## What this task involves
Answer with one figure only, the number of lines below in which "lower" occurs.

[[ Data shown, beginning ]]

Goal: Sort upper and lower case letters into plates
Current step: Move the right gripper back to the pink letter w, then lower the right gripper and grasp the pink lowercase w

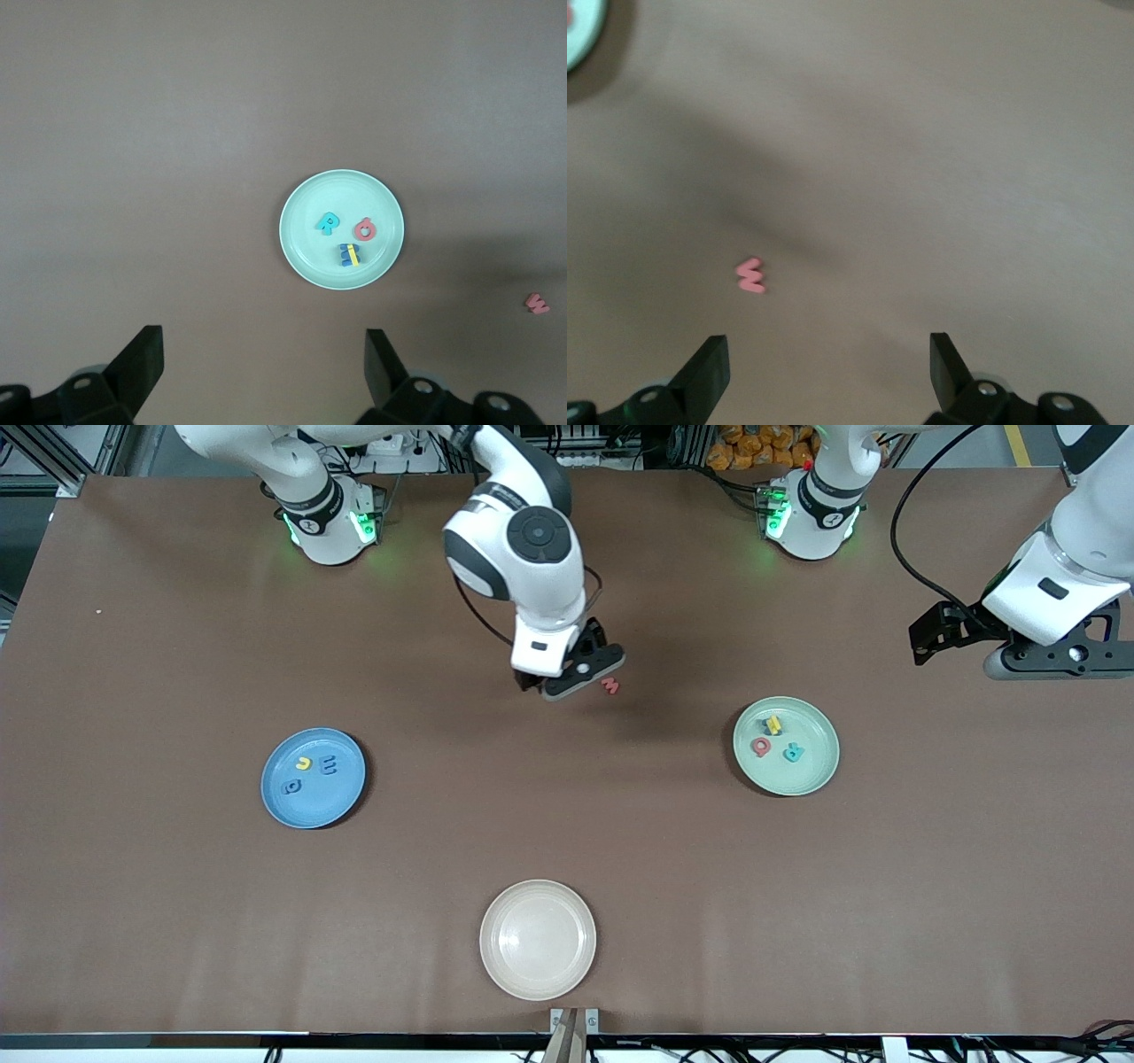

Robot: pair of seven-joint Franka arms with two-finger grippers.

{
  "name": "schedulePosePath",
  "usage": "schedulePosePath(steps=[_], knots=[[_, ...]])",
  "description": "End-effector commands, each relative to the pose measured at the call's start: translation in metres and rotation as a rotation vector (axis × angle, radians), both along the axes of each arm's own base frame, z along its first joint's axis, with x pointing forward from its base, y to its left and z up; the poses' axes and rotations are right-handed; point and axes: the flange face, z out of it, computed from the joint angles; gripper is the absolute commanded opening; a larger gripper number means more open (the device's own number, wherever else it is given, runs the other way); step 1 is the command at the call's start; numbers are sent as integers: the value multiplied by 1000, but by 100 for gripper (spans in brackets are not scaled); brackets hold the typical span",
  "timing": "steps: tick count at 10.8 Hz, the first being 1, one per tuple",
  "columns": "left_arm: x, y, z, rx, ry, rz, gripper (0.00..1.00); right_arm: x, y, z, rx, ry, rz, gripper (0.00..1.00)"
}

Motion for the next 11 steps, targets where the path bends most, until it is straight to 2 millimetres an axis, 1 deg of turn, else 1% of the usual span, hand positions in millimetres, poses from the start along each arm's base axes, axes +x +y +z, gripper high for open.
schedulePosePath(steps=[1, 2, 3, 4, 6, 8, 9, 11], knots=[[-7, -3, 4, -19, -13, 17, 100, -18, 28, -24, 17, -4, 38, 94], [-7, -2, 4, -19, -13, 19, 100, -23, 42, -34, 38, -20, 63, 92], [-7, -2, 4, -19, -13, 19, 100, -28, 51, -50, 24, -27, 89, 90], [-7, -2, 4, -19, -13, 19, 100, -39, 64, -61, 15, -30, 116, 88], [-7, -2, 4, -19, -13, 20, 100, -52, 82, -87, 6, -44, 147, 84], [-6, -2, 3, -19, -11, 20, 100, -64, 91, -117, -9, -76, 144, 84], [-6, -2, 3, -19, -11, 20, 100, -66, 92, -129, -16, -80, 153, 84], [-6, -2, 4, -18, -13, 19, 100, -68, 92, -142, -26, -77, 162, 80]])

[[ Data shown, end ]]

## Output of the exercise
2